* **Exercise details**:
What follows is a listing; give it again exactly, in its entirety.

* **Data extract**:

+---+

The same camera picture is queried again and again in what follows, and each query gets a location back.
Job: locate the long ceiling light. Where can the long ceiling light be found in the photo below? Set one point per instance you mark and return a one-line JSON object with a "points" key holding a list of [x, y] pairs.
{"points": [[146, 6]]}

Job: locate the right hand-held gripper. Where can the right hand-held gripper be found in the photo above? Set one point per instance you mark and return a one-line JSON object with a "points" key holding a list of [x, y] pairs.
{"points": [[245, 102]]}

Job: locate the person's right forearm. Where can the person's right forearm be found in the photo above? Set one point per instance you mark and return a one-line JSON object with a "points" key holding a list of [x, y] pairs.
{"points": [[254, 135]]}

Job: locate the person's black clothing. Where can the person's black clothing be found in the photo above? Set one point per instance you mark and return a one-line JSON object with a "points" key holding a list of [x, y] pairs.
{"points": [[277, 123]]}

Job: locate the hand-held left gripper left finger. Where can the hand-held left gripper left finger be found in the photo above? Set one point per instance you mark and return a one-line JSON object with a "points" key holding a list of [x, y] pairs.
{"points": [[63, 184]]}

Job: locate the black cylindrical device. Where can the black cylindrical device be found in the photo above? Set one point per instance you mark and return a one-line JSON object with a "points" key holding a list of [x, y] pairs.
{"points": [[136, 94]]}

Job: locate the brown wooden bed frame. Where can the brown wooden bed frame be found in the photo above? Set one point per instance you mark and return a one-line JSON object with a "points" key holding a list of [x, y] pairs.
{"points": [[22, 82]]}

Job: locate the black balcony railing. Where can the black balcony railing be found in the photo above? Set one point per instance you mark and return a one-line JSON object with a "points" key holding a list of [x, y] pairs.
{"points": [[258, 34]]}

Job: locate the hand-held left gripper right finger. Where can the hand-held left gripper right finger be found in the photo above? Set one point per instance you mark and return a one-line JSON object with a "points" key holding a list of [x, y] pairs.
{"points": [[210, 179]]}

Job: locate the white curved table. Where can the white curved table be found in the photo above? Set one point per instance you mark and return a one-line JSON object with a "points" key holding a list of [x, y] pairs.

+---+

* **Exercise solution**:
The same camera picture is queried again and again in what follows, and each query gets a location back.
Job: locate the long ceiling light. Where can the long ceiling light be found in the photo below? Set one point per instance you mark and return a one-line JSON object with a "points" key holding a list of [x, y] pairs.
{"points": [[146, 6]]}

Job: locate the right hand-held gripper. Where can the right hand-held gripper be found in the photo above? Set one point per instance you mark and return a one-line JSON object with a "points" key holding a list of [x, y] pairs.
{"points": [[245, 102]]}

Job: locate the person's right forearm. Where can the person's right forearm be found in the photo above? Set one point per instance you mark and return a one-line JSON object with a "points" key holding a list of [x, y] pairs.
{"points": [[254, 135]]}

Job: locate the person's black clothing. Where can the person's black clothing be found in the photo above? Set one point per instance you mark and return a one-line JSON object with a "points" key holding a list of [x, y] pairs.
{"points": [[277, 123]]}

Job: locate the hand-held left gripper left finger. Where can the hand-held left gripper left finger be found in the photo above? Set one point per instance you mark and return a one-line JSON object with a "points" key holding a list of [x, y] pairs.
{"points": [[63, 184]]}

Job: locate the black cylindrical device. Where can the black cylindrical device be found in the photo above? Set one point per instance you mark and return a one-line JSON object with a "points" key holding a list of [x, y] pairs.
{"points": [[136, 94]]}

Job: locate the brown wooden bed frame. Where can the brown wooden bed frame be found in the photo above? Set one point per instance you mark and return a one-line JSON object with a "points" key holding a list of [x, y] pairs.
{"points": [[22, 82]]}

Job: locate the black balcony railing. Where can the black balcony railing be found in the photo above? Set one point per instance you mark and return a one-line JSON object with a "points" key holding a list of [x, y] pairs.
{"points": [[258, 34]]}

Job: locate the hand-held left gripper right finger. Where can the hand-held left gripper right finger be found in the photo above? Set one point per instance you mark and return a one-line JSON object with a "points" key holding a list of [x, y] pairs.
{"points": [[210, 179]]}

Job: locate the white curved table. Where can the white curved table be found in the photo above? Set one point per instance you mark and return a one-line JSON object with a "points" key holding a list of [x, y] pairs.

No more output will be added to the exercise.